Where to put your money and time if you want it to actually do something. A practical guide from people who have done the research.
We give ten percent of every Rebels & Rights order to organizations doing the hard work. Here are the ones we're watching, funding, and recommending — and why.
Reproductive Rights
National Network of Abortion Funds
NNAF doesn't do policy or advocacy — it gives money to people who need abortions and can't afford them or can't travel to get them. Since Dobbs, the need has increased dramatically while state-level restrictions have made access harder. Practical, direct, immediate impact. This is where donation dollars go furthest.
Center for Reproductive Rights
The legal organization doing the hardest courtroom work to defend and expand reproductive rights at the federal and state level. The lawyers who argue these cases and the researchers who build the evidentiary record. Not glamorous work; essential work.
Voting Rights & Democracy
Fair Fight Action
Founded by Stacey Abrams after the 2018 Georgia governor's race, Fair Fight works on voter registration, voter protection, and voting rights litigation. Their work in Georgia — which flipped two Senate seats and the 2020 presidential election — is the case study for what sustained investment in voter registration and protection actually produces.
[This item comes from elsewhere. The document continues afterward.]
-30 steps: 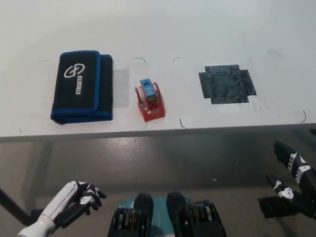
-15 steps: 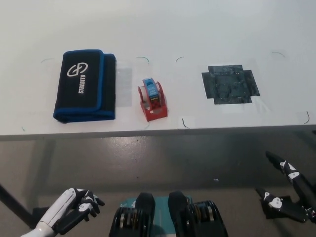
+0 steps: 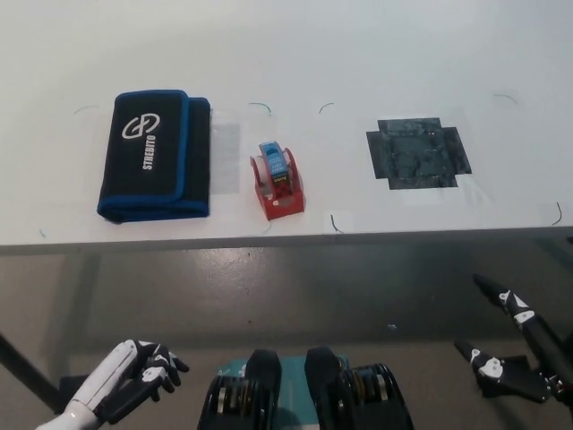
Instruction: Use the right hand to move the tape on the right hand side to the notebook on the left hand side
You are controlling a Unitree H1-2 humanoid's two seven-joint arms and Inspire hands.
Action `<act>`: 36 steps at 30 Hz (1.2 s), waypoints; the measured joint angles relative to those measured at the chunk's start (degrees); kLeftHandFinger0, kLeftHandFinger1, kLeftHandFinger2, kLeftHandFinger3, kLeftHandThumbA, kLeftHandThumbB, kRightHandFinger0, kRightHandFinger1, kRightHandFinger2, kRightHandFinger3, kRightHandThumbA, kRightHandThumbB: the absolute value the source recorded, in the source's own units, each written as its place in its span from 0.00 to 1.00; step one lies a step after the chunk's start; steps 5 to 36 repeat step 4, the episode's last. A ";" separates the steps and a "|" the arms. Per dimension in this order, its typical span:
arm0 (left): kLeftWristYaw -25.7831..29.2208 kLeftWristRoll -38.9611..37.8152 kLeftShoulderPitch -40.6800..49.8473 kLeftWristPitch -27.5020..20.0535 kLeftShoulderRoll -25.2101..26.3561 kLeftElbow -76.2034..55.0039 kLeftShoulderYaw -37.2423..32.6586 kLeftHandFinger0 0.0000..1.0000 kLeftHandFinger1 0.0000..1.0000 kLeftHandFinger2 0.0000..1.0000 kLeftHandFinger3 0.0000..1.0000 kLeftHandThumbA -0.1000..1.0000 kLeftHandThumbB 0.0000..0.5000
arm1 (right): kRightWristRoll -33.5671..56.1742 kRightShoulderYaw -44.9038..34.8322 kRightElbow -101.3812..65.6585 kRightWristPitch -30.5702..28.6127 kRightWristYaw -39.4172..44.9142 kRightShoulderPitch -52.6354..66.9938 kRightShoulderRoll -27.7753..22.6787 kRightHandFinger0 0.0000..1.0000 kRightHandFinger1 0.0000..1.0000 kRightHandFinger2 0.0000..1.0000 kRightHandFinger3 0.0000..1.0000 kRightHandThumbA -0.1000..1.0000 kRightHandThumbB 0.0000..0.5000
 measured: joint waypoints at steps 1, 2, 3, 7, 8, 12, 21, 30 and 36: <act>0.00 0.00 -0.07 0.00 0.00 0.02 0.00 0.38 0.41 0.54 0.84 0.76 0.18 | -0.05 0.07 -0.05 0.06 0.00 -0.01 0.12 1.00 1.00 1.00 1.00 0.75 0.74; 0.00 0.00 -0.27 0.00 0.01 0.11 0.00 0.38 0.41 0.53 0.84 0.76 0.17 | -0.24 0.20 -0.21 0.16 -0.01 -0.02 0.38 1.00 1.00 1.00 1.00 0.75 0.74; 0.00 0.00 -0.40 0.00 0.01 0.14 0.00 0.37 0.41 0.53 0.83 0.76 0.20 | -0.31 0.28 -0.35 0.19 0.00 -0.04 0.56 1.00 1.00 1.00 1.00 0.76 0.72; 0.00 0.00 -0.43 0.00 0.01 0.14 0.00 0.37 0.41 0.53 0.83 0.76 0.20 | -0.32 0.31 -0.37 0.19 0.00 -0.05 0.62 1.00 1.00 1.00 1.00 0.76 0.72; 0.00 0.00 -0.43 0.00 0.01 0.14 0.00 0.37 0.41 0.53 0.83 0.76 0.20 | -0.32 0.31 -0.37 0.19 0.00 -0.05 0.62 1.00 1.00 1.00 1.00 0.76 0.72; 0.00 0.00 -0.43 0.00 0.01 0.14 0.00 0.37 0.41 0.53 0.83 0.76 0.20 | -0.32 0.31 -0.37 0.19 0.00 -0.05 0.62 1.00 1.00 1.00 1.00 0.76 0.72; 0.00 0.00 -0.43 0.00 0.01 0.14 0.00 0.37 0.41 0.53 0.83 0.76 0.20 | -0.32 0.31 -0.37 0.19 0.00 -0.05 0.62 1.00 1.00 1.00 1.00 0.76 0.72; 0.00 0.00 -0.43 0.00 0.01 0.14 0.00 0.37 0.41 0.53 0.83 0.76 0.20 | -0.32 0.31 -0.37 0.19 0.00 -0.05 0.62 1.00 1.00 1.00 1.00 0.76 0.72; 0.00 0.00 -0.43 0.00 0.01 0.14 0.00 0.37 0.41 0.53 0.83 0.76 0.20 | -0.32 0.31 -0.37 0.19 0.00 -0.05 0.62 1.00 1.00 1.00 1.00 0.76 0.72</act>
ACLU Voting Rights Project
The ACLU litigates voting rights cases in every state where voting access is being restricted. If you want to support legal defense of the right to vote, this is one of the most efficient places to put money — their lawyers are winning cases.
Trans Rights & LGBTQ+ Justice
Transgender Law Center
The largest national trans-led legal organization in the U.S. Does impact litigation, policy advocacy, and direct legal services for trans people facing discrimination. The legal landscape for trans people has gotten dramatically more hostile; TLC is one of the primary organizations fighting back in courts and legislatures.
The Trevor Project
Crisis intervention and suicide prevention for LGBTQ+ young people. In a moment when anti-trans legislation and social hostility are driving mental health crises in queer youth, Trevor's crisis line and text line are literally saving lives. One of the clearest cases in the nonprofit sector for direct, measurable impact.
Climate & Environmental Justice
Environmental and Climate Justice program (NAACP)
The NAACP's environmental justice work focuses on the communities most impacted by pollution and climate change — predominantly Black communities near industrial facilities, in flood zones, and in heat islands. Connects civil rights infrastructure to environmental justice organizing.
Earthjustice
The legal arm of the environmental movement. They litigate on behalf of communities facing pollution and corporate environmental destruction — for free. Their tagline is "Because the Earth needs a good lawyer," and honestly, it's accurate. Their wins in federal courts have prevented enormous amounts of environmental harm.
Immigration Justice
RAICES
The Refugee and Immigrant Center for Education and Legal Services provides free and low-cost immigration legal services in Texas — which, given current federal enforcement priorities, puts them at the center of the crisis. They also do policy advocacy and family reunification work. A direct-service organization doing urgent work.
Mental Health & Community Care
NAMI (National Alliance on Mental Illness)
America's largest grassroots mental health organization, with affiliates in every state. Peer-to-peer support groups, family education programs, and advocacy for mental health policy and funding. In a moment of widespread mental health crisis, NAMI's community infrastructure is some of the most important work happening in this space.
How to Give Effectively
A few principles worth considering:
Recurring donations beat one-time giving. Organizations can plan around recurring revenue. Even $10/month is more valuable than a $200 one-time gift because it's predictable.
Unrestricted donations are the most useful. When you give to a specific campaign or program, you're constraining how the organization can use the money. Unrestricted general operating support lets them put money where it's needed most.
Volunteer time compounds donation impact. If you have skills — legal, medical, technological, organizational — most of these organizations can use them. Skilled volunteers do things money can't buy.
Local organizations are often under-resourced. The national orgs get most of the donations. Your local abortion fund, your county's legal aid organization, your city's mutual aid network — they're often doing as much work with far less money. Don't underestimate local giving.